Quelle vision du monde renversée ! Il en résulte une rétroaction du temps sur le temps, ce qui fait que l’avenir – comme dans une roue tournant indéfiniment – n’est que le passé qui revient, tandis que le passé est l’avenir rendu à son héritier le présent, dans une spirale sans fin. Pourquoi, dans cette façon de cadrer le temps, écrire l’histoire puisque les événements se répètent, puisque  » les morts ne sont pas morts « , puisque la sagesse ancestrale est le gage d’une cure de jouvence ? Dans ce cas, ai-je le droit de mettre en doute la vision au cours de laquelle Carpaccio s’est adressé à mon ami Godden en traversant les siècles à la vitesse d’une sur-lumière ? Comment, dès lors, douter que l’oeil et l’oreille puissent capter des images et des pensées venues d’un autre âge ?
La gorge nouée par la tristesse que je ressentais à la veille de mon retour en France, je posai à mon ami la question qui me brûlait les lèvres depuis l’année dernière :
 » Quand nous t’avons conduit à l’hôpital, lui dis-je, je n’ai cessé de penser à cette toile vide par qui le scandale est arrivé.
– Qui t’a dit que c’est une toile vide ? riposta Godden. J’ai mis plein de choses dedans. C’est pas ma faute si les gens sont aveugles.
– Comment ça « aveugles » ? Mais nous étions près de deux cents personnes au Roi-Makoko. Il n’y avait que du gris sur ta toile.
– Vous êtes tous aveugles, répéta Godden. C’est la toile qui m’a pris le plus de temps et un travail fou.

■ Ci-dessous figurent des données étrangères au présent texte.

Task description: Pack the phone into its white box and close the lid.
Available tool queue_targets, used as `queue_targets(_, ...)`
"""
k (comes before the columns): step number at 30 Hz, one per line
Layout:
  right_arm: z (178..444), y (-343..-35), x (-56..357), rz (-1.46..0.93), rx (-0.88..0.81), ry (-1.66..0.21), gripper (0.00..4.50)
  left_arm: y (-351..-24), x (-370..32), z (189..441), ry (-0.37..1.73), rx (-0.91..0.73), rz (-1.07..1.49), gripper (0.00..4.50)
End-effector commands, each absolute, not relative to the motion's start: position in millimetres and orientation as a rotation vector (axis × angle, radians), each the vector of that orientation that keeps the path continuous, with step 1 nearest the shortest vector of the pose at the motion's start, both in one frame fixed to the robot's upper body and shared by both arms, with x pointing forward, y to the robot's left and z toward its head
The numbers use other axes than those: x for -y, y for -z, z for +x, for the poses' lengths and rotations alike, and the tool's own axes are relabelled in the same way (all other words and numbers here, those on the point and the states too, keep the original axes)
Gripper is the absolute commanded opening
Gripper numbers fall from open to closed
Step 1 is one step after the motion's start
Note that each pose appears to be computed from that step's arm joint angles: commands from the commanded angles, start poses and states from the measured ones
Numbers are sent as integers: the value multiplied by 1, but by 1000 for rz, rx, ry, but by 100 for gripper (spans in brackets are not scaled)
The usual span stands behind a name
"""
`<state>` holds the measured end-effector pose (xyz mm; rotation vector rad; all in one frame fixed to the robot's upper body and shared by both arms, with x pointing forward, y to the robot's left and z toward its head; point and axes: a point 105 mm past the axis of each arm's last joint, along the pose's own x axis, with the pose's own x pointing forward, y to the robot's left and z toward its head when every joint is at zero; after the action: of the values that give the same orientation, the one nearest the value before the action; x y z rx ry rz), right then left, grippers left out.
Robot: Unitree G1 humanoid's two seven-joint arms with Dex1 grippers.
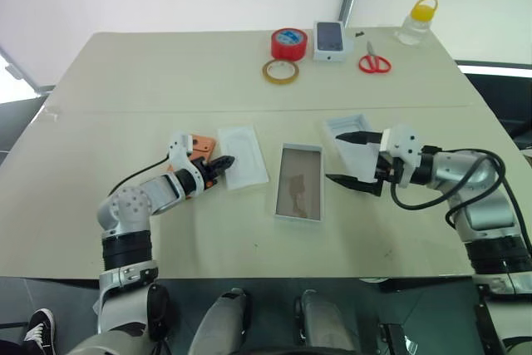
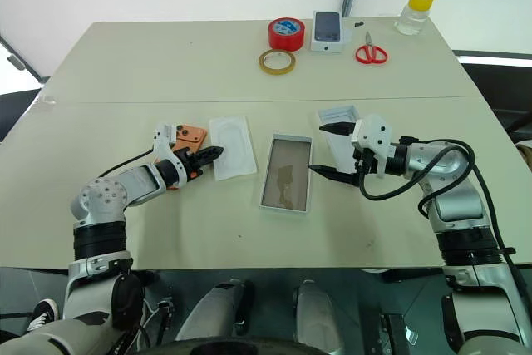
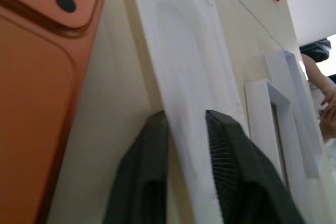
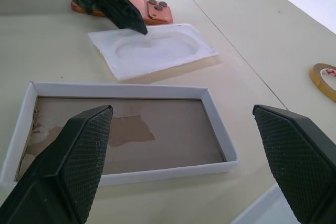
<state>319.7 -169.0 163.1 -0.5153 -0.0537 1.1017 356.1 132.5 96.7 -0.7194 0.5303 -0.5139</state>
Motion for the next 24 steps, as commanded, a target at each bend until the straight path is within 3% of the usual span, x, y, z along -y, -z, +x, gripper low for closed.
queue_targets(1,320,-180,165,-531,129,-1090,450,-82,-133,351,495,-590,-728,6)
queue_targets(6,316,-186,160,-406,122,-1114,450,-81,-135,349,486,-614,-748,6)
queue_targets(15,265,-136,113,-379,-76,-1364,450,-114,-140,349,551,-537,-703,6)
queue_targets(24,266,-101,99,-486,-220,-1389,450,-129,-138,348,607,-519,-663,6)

Je me suis sorti les tripes pour ça : »77 sanglots pour nègrecongo« , c’est pas tombé à l’eau je te jure. Ce travail existe puisque ma tête l’a fait. Quand le ventre de la femme porte un enfant, tu veux dire que l’enfant n’existe pas puisque tu le vois pas ? « 

(l) Célèbre guitariste zaïrois (1939-1985).
(2) Grand footballeur et international zaïrois des années 70.
(3) Kazantzaki Nikos- Toda-Raba. Moscou a crié (roman), Plon 1962.
(4) Plat local de feuilles de manioc pilées.